Fourth Quarter and Full Year Review

Wholesale sales for the fourth quarter increased 3.4 percent to $45.9 million compared to $44.4 million for the same period in 2017. Retail sales for the fourth quarter increased 14.6 percent to $16.5 million compared to $14.4 million for the same period last year. Military segment sales for the fourth quarter were $4.8 million compared to $8.2 million in the fourth quarter of 2017.

Gross margin in the fourth quarter of 2018 increased 3.4 percent to $24.1 million, or 35.9 percent of sales, compared to $23.3 million, or 34.8 percent of sales, for the same period last year. The 110 basis point increase was driven by a lower percentage of military sales, which carry lower gross margins than wholesale and retail sales, and higher military segment margins versus the same period last year.
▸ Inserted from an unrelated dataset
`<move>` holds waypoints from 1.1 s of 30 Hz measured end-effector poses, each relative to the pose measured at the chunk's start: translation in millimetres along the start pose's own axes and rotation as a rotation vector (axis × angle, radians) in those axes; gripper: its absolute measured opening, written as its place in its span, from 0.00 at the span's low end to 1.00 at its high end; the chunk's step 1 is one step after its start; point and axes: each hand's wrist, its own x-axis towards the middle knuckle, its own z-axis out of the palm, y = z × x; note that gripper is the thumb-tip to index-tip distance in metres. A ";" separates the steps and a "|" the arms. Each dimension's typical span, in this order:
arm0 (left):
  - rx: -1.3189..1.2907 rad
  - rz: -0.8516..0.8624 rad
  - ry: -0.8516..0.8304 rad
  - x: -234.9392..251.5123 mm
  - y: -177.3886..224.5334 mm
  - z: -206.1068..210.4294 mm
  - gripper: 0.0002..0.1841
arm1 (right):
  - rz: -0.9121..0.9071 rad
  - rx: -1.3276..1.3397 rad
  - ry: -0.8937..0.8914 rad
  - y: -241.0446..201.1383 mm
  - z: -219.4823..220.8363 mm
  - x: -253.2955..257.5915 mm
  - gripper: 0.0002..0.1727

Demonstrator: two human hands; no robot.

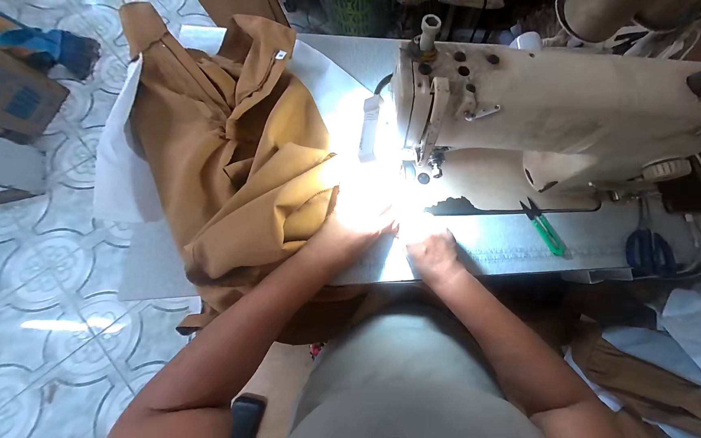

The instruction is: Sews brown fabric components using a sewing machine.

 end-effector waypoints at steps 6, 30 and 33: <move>0.034 -0.019 0.023 24.6 -19.6 2.0 0.15 | 0.074 0.238 -0.075 9.6 -6.8 27.3 0.12; -0.485 -0.375 0.102 26.7 -52.6 19.0 0.10 | 0.320 0.419 -0.052 -6.3 0.2 32.5 0.10; -0.518 -0.380 0.059 24.7 -46.1 9.2 0.15 | 0.322 0.543 0.010 -2.1 3.6 35.2 0.06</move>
Operating expenses were $19.3 million, or 28.7 percent of net sales, for the fourth quarter of 2018 compared to $19.6 million, or 29.3 percent of net sales, a year ago.

Income from operations for the fourth quarter of 2018 increased 30.5 percent to $4.9 million, or 7.2 percent of net sales compared to $3.7 million for the same period a year ago, or 5.5 percent of net sales.

For 2018, wholesale sales increased 3.9 percent to $173.1 million compared to $166.7 million for 2017. Retail sales increased 10.1 percent to $53.2 million compared to $48.4 million for the same period last year. Military segment sales were $26.4 million compared to $38.2 million in 2017.

Gross margin for 2018 increased 7.8 percent to $87.0 million, or 34.4 percent of sales, compared to $80.8 million, or 31.9 percent of sales, for the same period last year.

Operating expenses were $69.0 million, or 27.3 percent of net sales, for 2018 compared to $68.9 million, or 27.2 percent of net sales, a year ago.

Income from operations for 2018 increased to $18.1 million, or 7.1 percent of net sales compared to $11.8 million for the same period a year ago, or 4.7 percent of net sales.

Balance Sheet Review

Cash and cash equivalents increased $6.5 million or 176.4 percent to $10.2 million at December 31, 2018 compared to $3.7 million on the same date a year ago.

Inventory at December 31, 2018 increased 11.0 percent to $72.8 million compared to $65.6 million on the same date a year ago.

The company had no long-term debt at December 31, 2018 compared $2.2 million at December 31, 2017.

Rocky Brands include Rocky, Georgia Boot, Durango, Lehigh, and the licensed brand Michelin.